|Japanese quince decorates my MIL's garden.|
Over the years, parcels of the land have been sold, and the remaining tract was subdivided between grandchildren several years ago. My in-laws’ piece was at one point strip-mined for gravel, and they have worked very hard at reclaiming by planting and encouraging native species.
We are so fortunate that this property is still in the family, and we love to spend time there. It does not hurt that my mother-in-law is a fabulous cook!
|The sundews are the odd reddish blobs. |
They look like alien species!
Sunday morning we took ourselves on a multi-generational walk through the pasture. After noting the depredations of wild hogs (which root around looking for food and destroying terrain in the process), we came to a shallow tank. M.I.L. told us that sometimes sundews (I’m guessing Drosera capillaris) grow here along the edge of the pond, but it may be too dry this year. As the menfolk trudged on, we girls struck out in search of sundews.
Lo and behold, they were everywhere! To find sundews, you must know what you are looking for, and be willing to scurry around stooped over like a feeding flamingo. We were willing! My daughter was fascinated by these tiny carnivorous plants, and I’m sure we will have to visit this tank again.
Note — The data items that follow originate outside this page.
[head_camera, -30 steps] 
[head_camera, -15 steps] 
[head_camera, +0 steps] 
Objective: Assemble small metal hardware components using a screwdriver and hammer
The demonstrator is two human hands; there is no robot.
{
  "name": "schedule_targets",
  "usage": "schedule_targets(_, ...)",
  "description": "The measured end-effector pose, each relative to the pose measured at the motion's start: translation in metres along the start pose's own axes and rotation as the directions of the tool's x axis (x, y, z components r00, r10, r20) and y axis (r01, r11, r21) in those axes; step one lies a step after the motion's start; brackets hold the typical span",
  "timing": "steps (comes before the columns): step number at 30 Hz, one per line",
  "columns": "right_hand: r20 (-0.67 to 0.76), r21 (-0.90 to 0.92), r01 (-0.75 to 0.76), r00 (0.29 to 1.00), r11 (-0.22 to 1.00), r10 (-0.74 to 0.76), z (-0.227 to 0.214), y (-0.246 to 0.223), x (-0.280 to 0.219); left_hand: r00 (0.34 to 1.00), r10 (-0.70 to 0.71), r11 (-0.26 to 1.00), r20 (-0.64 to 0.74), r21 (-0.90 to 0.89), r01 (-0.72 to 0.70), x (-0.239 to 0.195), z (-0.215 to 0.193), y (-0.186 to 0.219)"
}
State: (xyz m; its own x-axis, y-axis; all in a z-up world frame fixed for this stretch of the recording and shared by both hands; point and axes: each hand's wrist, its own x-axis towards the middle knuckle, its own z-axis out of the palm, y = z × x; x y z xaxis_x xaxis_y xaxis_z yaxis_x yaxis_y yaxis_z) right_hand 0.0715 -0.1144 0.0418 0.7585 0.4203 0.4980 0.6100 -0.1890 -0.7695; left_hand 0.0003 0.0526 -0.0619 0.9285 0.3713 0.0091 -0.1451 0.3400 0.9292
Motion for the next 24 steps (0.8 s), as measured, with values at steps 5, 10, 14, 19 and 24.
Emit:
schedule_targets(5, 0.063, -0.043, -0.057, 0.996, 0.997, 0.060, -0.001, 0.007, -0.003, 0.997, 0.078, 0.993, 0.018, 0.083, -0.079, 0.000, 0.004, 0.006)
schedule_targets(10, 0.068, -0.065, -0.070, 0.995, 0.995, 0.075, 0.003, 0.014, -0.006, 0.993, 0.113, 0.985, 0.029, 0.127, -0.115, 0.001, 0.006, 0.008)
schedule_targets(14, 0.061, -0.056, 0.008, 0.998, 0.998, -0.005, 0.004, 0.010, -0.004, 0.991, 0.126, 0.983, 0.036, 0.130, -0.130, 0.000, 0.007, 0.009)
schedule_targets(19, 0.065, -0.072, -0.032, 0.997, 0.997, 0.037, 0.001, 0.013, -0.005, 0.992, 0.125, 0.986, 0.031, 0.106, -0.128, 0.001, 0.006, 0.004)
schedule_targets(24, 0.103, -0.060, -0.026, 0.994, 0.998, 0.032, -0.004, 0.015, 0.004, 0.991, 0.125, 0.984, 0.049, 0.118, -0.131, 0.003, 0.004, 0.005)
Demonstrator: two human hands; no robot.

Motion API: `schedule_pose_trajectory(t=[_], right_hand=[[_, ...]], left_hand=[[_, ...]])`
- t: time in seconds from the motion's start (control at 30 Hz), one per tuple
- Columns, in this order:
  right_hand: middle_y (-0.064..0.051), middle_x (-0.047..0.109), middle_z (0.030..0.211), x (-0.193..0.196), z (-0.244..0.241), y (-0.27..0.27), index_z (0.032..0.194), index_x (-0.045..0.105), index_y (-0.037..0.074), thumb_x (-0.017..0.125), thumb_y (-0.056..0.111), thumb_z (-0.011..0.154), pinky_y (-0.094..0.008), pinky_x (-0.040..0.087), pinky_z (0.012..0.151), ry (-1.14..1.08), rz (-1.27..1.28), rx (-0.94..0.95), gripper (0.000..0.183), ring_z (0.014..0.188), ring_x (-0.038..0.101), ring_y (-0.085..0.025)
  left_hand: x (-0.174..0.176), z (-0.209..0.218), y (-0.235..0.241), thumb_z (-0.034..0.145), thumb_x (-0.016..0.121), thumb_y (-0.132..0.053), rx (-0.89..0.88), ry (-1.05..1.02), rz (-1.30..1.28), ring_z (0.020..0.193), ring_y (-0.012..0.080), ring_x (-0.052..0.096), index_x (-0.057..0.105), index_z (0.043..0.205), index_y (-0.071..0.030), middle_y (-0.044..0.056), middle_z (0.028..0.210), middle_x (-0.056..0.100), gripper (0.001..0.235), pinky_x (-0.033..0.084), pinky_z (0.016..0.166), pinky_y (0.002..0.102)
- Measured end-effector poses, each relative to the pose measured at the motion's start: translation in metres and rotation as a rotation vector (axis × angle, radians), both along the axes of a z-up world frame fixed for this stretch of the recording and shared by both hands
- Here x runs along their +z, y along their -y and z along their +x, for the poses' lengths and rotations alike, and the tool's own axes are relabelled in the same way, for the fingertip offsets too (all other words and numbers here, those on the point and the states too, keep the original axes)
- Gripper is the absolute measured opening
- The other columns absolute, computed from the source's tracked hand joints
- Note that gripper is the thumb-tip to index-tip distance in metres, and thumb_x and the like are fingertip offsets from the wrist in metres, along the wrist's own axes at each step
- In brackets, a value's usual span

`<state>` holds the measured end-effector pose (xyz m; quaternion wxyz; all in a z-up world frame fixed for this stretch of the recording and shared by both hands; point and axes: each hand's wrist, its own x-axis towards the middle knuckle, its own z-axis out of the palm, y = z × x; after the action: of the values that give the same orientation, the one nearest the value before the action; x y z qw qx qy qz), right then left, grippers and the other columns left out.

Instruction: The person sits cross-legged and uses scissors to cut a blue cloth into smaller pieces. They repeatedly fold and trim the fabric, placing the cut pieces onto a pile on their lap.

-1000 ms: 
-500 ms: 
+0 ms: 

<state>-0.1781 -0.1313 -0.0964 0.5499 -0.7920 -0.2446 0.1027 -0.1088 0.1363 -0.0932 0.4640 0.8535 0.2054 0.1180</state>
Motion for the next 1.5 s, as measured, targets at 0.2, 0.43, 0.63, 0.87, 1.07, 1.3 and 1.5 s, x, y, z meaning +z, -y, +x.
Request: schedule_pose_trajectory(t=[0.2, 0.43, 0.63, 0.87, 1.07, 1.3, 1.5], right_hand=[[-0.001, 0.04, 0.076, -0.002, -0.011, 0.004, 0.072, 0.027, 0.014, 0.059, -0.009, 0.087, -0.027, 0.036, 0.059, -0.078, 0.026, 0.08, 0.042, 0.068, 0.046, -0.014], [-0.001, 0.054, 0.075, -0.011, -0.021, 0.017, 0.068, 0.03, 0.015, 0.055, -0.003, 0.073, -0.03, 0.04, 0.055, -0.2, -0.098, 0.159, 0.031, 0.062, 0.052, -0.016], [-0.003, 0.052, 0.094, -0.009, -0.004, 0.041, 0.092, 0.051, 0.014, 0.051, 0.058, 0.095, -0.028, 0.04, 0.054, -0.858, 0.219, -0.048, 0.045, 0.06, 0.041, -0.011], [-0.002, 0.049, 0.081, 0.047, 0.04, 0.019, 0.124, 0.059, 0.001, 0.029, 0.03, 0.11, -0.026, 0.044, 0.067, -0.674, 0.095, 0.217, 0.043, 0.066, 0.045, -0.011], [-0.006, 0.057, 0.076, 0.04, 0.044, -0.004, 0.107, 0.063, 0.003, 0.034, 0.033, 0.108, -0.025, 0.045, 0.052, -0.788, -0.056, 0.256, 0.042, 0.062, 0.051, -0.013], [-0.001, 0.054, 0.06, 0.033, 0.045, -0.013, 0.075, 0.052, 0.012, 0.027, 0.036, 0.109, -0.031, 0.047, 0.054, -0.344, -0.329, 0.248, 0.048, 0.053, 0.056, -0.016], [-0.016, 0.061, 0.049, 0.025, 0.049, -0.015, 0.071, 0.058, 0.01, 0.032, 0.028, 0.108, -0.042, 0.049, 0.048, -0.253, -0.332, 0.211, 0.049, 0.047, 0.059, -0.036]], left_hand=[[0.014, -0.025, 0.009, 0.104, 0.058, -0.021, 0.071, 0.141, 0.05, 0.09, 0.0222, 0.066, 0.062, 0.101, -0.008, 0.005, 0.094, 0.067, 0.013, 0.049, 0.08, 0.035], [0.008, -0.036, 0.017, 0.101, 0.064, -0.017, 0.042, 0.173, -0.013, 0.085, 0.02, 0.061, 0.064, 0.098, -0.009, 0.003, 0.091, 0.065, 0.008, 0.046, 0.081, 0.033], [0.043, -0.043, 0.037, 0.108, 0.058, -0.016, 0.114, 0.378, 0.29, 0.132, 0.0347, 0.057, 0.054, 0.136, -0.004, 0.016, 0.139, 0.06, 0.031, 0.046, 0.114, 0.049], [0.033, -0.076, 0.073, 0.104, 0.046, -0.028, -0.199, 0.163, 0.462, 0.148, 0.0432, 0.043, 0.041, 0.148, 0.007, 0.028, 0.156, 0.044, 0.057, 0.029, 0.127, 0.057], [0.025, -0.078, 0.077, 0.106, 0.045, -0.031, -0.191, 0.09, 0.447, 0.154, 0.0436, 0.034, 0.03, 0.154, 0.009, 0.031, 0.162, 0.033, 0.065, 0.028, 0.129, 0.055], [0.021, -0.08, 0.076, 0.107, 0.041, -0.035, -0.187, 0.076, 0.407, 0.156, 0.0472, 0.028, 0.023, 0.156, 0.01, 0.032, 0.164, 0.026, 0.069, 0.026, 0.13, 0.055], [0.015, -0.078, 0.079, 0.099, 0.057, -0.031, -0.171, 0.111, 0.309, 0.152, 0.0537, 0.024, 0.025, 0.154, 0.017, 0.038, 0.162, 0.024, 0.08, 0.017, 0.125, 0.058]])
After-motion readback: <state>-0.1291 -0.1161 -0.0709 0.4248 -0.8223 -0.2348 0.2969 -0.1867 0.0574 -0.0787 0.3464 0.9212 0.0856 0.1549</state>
M.I.L told us these sundews have a pink bloom later on.
We continued our walk, admiring the tiny bluets, one of the first spring bloomers here. As we headed back to the house, three abreast on the dirt road, my daughter stopped and exclaimed. About a foot in front of her was a large coral snake (two feet or so). He quickly slithered into the grass beside the road. We watched him disappear from a wary distance, as he is one of Texas’ four poisonous snakes. Just as we recovered from this excitement, we heard far overhead the cries of a flock of migrating sandhill cranes, and we craned our necks for a look.
What a phenomenal walk!
Favorite spot in the garden:
My favorite spot today is in my larger garden. Wind-flowers (Anemone heterophylla) are our first spring-blooming wildflowers. They started popping up along the driveway about a week ago, and we are always so happy to see them. They range from white to purple. Spring must be here!